*Mature language, not for children*
I woke up around 10am. As soon as I checked the time I went right back to sleep. I felt myself stuck in a pretty dense depressive episode and I just wanted to sleep all day to avoid feeling bad. Time sort of flew by while also being insanely slow and I realized I had been in bed nearly 3 entire days except to use the bathroom. My girlfriend had been blowing up my phone and I'd just been ignoring her because I was too tired to respond. I get how that wasn't super cool of me but I just couldn't answer.
A couple hours later I heard my door open and was woken by Scarlett's loud calling of my name.
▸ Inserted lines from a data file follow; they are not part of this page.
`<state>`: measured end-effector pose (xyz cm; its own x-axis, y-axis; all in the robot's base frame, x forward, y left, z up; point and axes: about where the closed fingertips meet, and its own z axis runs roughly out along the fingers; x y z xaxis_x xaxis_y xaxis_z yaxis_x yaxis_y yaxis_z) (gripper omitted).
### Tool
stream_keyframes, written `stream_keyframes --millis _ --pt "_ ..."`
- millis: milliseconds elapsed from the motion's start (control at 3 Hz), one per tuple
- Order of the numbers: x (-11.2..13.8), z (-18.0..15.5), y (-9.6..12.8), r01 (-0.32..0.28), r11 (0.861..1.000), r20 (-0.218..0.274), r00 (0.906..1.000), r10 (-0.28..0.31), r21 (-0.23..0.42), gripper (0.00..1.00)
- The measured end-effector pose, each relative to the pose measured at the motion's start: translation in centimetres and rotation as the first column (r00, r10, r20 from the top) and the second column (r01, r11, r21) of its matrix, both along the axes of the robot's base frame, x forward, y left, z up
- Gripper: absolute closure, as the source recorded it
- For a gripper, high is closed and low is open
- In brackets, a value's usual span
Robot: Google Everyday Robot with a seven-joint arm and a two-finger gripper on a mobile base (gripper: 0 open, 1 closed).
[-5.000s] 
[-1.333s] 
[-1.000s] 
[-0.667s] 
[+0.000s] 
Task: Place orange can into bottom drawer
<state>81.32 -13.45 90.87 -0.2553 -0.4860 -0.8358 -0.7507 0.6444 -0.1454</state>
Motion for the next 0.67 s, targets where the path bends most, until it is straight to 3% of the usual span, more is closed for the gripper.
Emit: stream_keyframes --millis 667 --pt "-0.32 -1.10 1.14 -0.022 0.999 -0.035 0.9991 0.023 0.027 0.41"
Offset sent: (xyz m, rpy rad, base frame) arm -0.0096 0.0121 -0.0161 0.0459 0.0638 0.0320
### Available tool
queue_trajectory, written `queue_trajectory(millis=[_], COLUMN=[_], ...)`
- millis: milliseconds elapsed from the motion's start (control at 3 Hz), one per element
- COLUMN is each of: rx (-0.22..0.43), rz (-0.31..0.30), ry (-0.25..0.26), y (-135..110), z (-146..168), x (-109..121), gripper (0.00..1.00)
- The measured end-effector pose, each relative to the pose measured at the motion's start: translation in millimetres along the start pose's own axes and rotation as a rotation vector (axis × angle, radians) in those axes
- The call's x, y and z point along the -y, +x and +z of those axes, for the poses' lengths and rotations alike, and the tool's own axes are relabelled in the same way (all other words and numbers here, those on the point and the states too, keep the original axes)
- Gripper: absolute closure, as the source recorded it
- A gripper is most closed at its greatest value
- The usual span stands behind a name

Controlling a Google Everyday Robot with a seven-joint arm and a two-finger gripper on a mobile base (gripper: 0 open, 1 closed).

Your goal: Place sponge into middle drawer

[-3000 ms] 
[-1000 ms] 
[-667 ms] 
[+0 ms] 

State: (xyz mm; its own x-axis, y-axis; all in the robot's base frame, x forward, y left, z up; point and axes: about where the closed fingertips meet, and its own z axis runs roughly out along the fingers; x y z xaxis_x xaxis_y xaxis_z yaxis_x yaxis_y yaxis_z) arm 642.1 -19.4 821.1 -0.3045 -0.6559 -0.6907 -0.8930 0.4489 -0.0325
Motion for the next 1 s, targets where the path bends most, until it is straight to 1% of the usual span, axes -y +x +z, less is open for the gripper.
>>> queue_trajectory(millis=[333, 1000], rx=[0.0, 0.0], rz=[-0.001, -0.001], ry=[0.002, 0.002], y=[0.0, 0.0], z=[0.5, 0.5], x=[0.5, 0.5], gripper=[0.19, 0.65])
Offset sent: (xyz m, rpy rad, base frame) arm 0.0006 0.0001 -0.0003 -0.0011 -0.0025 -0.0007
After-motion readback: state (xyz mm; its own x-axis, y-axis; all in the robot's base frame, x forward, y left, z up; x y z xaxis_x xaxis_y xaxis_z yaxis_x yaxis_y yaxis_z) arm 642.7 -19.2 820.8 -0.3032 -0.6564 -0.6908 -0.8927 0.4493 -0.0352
"Mandy, where are you?!" She yelled out.
I stuffed the pillow over my head to try and go back to sleep but she opened my door and flicked a light on. It was 6 pm.
" Turn that off!" I yelled angrily.
"No." She said upset. "What the fuck is wrong Mandy, you've been ghosting me, you don't ghost your girlfriend and you know that."
"Just turn out the damn light and I'll talk to you." I said getting more pissed off.
"You know what! Get out of bed and come into the living room like a normal fucking person." She said and yanked the comforter off me.
" You fucking bitch!" I said and roughly got out of bed and ripped the comforter right out of her hands before climbing back into bed with it.
" I'm done. Call me when you're ready to be a grown up." She said and slammed the door before I heard her shut and lock my front door using her key.
I wanted to cry so badly but I couldn't. I needed to feel something though so I did. I leaned over and grabbed my pocket knife from my drawer.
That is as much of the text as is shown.